I'm using a Mac Mini as a Jenkins agent, which we use to run our Xcode tests on physical iOS devices. It's configured for remote access with SSH & screen sharing with VNC. Every few days they start failing completely. Sometimes one of them is up a bit longer, but more usually they're both down.
If I look in the GUI it says it's running. The correct ports are listening.
In Console I can see that the sshd process exits with 255 the instant it's started, but I haven't been able to get anything more specific.
I've found that I can get SSH & VNC access back with
launchctl bootout system/<svc name>
launchctl disable system/<svc name>
launchctl enable system/<svc name>
launchctl bootstrap system <plist file name>
The problem is that I can't tell from the remote device that it's not accessible by SSH/VNC. The different interfaces say that sure, everything's fine.

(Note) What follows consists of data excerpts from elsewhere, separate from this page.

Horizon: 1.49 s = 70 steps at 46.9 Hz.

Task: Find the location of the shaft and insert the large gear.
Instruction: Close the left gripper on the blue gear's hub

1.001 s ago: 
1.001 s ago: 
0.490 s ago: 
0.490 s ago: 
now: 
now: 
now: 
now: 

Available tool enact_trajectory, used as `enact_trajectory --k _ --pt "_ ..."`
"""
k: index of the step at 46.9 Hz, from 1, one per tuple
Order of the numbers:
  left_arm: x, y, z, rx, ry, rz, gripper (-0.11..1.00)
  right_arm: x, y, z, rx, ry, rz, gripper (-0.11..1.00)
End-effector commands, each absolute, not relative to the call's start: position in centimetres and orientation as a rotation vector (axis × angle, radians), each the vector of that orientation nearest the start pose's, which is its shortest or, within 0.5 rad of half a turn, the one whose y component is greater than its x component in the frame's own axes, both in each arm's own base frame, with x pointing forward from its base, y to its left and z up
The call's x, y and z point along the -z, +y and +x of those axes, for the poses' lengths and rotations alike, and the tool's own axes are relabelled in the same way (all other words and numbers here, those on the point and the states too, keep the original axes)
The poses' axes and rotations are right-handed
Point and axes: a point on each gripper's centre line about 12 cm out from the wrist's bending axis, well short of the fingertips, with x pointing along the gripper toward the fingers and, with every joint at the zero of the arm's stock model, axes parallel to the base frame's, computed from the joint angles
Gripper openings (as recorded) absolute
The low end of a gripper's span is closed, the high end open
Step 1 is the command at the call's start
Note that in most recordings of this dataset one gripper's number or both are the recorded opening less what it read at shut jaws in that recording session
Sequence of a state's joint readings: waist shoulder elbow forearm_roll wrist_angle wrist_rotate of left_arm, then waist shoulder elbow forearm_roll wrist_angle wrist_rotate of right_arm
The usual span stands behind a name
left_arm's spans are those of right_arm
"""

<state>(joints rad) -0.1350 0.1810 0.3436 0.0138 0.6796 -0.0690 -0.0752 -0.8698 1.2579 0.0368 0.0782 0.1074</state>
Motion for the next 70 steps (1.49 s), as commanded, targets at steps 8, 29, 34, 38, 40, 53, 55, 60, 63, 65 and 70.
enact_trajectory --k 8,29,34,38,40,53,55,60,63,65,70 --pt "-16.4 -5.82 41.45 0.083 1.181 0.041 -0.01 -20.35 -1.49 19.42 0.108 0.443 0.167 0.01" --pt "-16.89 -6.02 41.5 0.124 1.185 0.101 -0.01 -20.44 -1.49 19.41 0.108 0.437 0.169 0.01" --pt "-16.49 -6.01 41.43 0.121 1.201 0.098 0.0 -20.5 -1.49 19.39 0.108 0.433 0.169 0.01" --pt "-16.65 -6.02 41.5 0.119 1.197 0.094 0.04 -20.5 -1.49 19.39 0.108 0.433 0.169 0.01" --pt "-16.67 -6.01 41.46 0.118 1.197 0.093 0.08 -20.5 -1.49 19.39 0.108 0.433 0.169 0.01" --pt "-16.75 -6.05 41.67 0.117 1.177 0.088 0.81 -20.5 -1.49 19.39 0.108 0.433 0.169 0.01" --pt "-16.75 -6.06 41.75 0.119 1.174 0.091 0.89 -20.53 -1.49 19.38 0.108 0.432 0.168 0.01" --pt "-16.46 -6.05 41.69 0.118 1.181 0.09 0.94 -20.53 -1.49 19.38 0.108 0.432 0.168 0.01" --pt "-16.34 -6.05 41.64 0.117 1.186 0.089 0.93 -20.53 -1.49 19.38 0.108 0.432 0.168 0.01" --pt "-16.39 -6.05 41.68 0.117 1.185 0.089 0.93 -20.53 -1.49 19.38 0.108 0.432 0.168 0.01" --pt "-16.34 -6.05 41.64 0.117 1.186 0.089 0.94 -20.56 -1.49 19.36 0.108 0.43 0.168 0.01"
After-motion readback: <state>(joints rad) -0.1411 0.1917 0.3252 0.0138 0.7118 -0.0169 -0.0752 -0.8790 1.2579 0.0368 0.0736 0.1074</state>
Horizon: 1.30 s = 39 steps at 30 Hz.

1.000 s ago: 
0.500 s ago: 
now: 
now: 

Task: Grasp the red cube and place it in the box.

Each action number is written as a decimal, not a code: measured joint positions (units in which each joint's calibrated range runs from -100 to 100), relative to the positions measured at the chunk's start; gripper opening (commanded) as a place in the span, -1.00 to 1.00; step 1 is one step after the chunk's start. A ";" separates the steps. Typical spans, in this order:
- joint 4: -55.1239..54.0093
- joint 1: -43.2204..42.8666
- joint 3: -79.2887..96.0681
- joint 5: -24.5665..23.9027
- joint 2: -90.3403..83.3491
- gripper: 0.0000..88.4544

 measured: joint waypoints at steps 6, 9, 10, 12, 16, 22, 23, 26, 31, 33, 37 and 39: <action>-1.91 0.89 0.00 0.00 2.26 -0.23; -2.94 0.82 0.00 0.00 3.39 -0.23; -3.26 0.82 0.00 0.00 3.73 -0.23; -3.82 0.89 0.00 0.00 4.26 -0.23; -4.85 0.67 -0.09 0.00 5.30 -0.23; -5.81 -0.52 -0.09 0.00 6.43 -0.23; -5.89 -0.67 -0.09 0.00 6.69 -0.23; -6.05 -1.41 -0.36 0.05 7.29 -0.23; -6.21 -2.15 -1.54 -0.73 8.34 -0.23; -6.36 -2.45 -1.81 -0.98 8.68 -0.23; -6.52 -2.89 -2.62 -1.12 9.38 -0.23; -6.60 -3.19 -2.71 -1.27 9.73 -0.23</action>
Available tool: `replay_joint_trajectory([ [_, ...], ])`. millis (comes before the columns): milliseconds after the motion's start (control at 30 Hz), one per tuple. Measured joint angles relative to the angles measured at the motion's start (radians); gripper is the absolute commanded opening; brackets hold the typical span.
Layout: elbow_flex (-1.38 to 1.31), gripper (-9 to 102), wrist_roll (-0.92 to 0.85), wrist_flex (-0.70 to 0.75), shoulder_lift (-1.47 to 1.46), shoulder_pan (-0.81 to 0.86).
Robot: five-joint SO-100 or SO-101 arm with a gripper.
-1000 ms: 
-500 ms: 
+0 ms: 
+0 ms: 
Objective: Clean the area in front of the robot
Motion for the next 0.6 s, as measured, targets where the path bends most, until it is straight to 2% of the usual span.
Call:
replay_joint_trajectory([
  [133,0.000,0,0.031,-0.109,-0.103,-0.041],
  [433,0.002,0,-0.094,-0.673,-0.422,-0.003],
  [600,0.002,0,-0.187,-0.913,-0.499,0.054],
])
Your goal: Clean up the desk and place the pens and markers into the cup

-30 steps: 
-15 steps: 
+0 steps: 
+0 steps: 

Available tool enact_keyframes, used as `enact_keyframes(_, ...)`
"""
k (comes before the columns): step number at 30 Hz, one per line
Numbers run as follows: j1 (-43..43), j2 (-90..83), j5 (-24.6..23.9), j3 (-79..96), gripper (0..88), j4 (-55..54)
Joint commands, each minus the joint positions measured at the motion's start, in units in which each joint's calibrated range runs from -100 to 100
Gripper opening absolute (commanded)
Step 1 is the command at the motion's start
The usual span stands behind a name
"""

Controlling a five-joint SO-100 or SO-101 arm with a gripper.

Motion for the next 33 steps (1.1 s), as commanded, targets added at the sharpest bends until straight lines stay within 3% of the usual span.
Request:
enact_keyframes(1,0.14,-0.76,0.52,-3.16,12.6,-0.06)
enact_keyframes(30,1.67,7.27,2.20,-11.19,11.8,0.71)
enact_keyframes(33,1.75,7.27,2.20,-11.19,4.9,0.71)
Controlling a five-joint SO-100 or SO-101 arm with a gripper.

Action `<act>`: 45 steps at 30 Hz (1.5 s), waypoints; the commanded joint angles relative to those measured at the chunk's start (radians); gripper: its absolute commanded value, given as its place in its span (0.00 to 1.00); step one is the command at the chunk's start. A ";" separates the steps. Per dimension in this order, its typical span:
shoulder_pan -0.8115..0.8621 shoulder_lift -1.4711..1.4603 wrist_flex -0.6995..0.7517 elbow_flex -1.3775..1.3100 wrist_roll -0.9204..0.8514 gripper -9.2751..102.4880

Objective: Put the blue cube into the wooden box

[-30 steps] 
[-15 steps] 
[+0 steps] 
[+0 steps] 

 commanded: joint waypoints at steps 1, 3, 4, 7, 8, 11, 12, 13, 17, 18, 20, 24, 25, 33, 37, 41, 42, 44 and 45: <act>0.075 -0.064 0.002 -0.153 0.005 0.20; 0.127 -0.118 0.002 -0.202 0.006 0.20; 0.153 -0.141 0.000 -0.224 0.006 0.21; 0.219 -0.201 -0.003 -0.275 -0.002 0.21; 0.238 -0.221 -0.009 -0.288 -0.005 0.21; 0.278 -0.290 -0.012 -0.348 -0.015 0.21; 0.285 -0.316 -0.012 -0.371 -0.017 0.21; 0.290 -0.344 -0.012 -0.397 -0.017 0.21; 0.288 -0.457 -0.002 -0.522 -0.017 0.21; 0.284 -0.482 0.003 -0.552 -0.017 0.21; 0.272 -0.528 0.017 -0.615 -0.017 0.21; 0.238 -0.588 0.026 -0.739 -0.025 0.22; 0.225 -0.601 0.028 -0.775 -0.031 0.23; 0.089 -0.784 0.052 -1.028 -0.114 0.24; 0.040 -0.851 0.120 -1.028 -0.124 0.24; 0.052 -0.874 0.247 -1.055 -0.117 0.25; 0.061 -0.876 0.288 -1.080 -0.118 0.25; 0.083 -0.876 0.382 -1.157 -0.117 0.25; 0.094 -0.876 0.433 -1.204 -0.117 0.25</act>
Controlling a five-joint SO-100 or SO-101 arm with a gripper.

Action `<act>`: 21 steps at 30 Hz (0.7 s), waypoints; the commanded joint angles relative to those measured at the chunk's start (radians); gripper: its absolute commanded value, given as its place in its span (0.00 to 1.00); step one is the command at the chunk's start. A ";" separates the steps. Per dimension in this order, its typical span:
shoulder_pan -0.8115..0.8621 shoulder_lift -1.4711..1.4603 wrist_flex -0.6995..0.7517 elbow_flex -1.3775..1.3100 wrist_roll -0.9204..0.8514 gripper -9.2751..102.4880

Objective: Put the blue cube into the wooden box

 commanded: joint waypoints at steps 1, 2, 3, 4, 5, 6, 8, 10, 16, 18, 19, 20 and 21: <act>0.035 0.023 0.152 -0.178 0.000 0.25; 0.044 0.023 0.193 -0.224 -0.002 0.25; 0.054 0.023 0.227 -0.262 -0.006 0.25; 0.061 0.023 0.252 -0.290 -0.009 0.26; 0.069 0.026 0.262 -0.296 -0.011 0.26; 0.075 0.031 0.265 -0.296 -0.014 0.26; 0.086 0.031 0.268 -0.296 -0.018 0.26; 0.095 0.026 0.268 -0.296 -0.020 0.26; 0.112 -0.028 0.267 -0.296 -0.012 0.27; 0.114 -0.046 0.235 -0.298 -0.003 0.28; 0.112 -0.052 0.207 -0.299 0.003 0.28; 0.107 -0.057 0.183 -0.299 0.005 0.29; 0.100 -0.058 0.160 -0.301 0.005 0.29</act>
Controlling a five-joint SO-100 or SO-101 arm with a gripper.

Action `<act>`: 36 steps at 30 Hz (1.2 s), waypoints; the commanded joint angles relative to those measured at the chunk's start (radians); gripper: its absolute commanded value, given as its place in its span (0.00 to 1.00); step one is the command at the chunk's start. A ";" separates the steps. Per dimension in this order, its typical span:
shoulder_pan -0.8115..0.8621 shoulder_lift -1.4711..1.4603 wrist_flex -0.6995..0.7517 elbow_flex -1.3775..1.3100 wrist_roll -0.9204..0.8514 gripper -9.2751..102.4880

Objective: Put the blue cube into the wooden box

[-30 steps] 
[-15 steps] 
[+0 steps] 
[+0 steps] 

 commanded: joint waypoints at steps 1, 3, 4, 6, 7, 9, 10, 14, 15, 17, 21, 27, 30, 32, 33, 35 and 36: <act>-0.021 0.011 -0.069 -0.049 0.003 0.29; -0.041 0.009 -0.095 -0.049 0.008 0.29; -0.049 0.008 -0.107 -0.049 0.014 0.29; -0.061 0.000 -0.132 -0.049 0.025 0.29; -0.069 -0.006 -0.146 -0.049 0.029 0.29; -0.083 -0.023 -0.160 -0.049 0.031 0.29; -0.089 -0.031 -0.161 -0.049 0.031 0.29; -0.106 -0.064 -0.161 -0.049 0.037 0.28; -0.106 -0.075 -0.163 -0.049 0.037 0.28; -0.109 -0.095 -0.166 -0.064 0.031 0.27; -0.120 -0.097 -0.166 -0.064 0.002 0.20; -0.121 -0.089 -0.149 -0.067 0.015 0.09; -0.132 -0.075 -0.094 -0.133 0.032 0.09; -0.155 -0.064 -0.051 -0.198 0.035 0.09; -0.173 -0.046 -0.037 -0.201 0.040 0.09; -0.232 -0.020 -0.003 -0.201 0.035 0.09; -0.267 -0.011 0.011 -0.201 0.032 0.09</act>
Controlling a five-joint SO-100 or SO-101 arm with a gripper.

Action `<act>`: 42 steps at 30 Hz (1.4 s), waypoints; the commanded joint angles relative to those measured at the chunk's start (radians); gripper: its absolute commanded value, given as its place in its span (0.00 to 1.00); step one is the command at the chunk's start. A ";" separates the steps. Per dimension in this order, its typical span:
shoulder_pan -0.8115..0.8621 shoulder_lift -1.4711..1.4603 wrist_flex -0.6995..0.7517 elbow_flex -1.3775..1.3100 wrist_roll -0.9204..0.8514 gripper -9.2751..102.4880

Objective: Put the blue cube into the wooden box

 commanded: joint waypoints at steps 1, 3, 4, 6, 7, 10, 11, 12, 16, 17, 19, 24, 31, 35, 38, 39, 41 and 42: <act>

When I do a launchctl print there are some differences between the non-working and working versions. I don't know if these are actual indicators that it's down, or artifacts of the way I restarted them. The differences are consistent for both VNC & SSH:
Not working but apparently running:
path = (submitted by smd.215)
submitted job. ignore execute allowed.
system service = 0
Working after launchctl stop/restart:
path = /System/Library/LaunchDaemons/<plist file>
system service = 1
So, a few questions:
- Has anyone else seen this?
- Is there some way to get more error information about why sshd is exiting in the logs/console?
- Is there a way to detect that sshd is failing, even though there's no system log entry for the failure, and the various interfaces show that everything's fine?
- What's the cleanest way to tell the system to restart remote access every day just in case it can't be identified any other way?